▶ [YOUR ASSIGNMENT]: Pull every line with "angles" from the material.

┌──

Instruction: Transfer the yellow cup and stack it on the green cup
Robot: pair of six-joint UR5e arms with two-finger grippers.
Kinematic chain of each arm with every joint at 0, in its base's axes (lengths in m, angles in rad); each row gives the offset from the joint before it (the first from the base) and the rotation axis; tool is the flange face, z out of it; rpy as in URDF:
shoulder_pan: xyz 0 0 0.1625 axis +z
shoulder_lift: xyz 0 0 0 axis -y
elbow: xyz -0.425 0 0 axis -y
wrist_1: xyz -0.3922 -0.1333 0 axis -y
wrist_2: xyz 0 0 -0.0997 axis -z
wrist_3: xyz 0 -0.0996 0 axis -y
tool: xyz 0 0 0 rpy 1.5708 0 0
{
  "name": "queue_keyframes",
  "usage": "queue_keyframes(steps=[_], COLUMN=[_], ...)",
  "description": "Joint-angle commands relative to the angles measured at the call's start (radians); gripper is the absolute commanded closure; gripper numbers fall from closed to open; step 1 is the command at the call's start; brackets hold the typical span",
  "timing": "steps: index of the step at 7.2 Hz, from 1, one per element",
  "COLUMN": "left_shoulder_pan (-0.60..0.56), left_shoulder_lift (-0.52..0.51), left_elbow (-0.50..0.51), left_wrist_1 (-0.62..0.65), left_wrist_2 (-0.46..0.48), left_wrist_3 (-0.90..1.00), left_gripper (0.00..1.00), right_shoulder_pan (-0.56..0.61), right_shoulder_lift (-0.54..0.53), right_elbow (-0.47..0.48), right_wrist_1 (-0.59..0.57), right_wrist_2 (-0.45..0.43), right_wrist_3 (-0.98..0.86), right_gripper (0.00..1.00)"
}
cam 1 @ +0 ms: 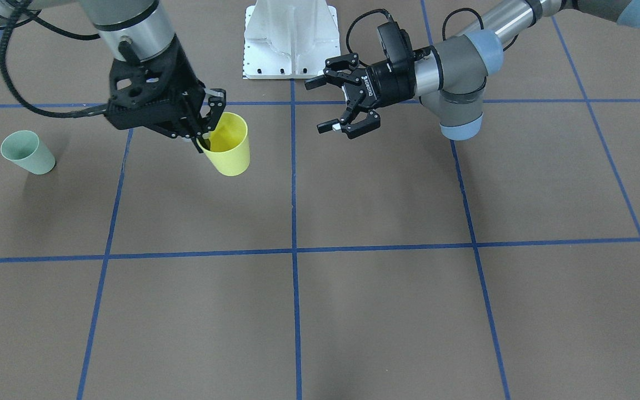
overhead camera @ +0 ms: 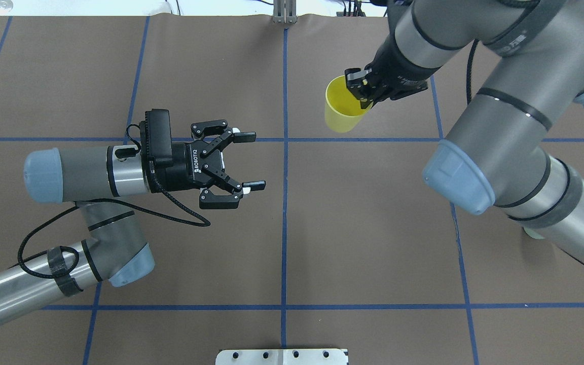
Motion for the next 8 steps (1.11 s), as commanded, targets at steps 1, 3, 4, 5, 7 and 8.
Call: queue_keyframes(steps=[1, 3, 4, 5, 7, 8], left_shoulder_pan=[-0.055, -0.198, -0.259, -0.339, -0.471, -0.569], left_shoulder_lift=[0.056, 0.086, 0.126, 0.158, 0.209, 0.227], left_elbow=[-0.005, -0.017, -0.051, -0.076, -0.094, -0.099], left_wrist_1=[0.179, 0.400, 0.553, 0.725, 1.046, 1.170], left_wrist_2=[0.007, -0.020, -0.033, -0.056, -0.131, -0.193], left_wrist_3=[-0.004, -0.003, -0.004, 0.002, 0.110, 0.284], left_gripper=[0.00, 0.00, 0.00, 0.00, 0.00, 0.00], right_shoulder_pan=[0.079, 0.132, 0.139, 0.140, 0.142, 0.154], right_shoulder_lift=[-0.053, -0.085, -0.112, -0.140, -0.166, -0.175], right_elbow=[0.002, 0.011, 0.031, 0.056, 0.082, 0.086], right_wrist_1=[-0.001, -0.001, -0.001, 0.001, 0.004, 0.007], right_wrist_2=[0.003, 0.007, 0.006, 0.006, 0.006, 0.006], right_wrist_3=[-0.011, -0.013, -0.013, -0.013, -0.013, -0.019], right_gripper=[1.00, 1.00, 1.00, 1.00, 1.00, 1.00])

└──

▶ [EXERCISE SOLUTION]:
Kinematic chain of each arm with every joint at 0, in its base's axes (lengths in m, angles in rad); each row gives the offset from the joint before it (the first from the base) and the rotation axis; tool is the flange face, z out of it; rpy as in URDF:
  "description": "Joint-angle commands relative to the angles measured at the call's start (radians); gripper is the absolute commanded closure; gripper numbers fall from closed to open; step 1 is the command at the call's start; brackets hold the typical span",

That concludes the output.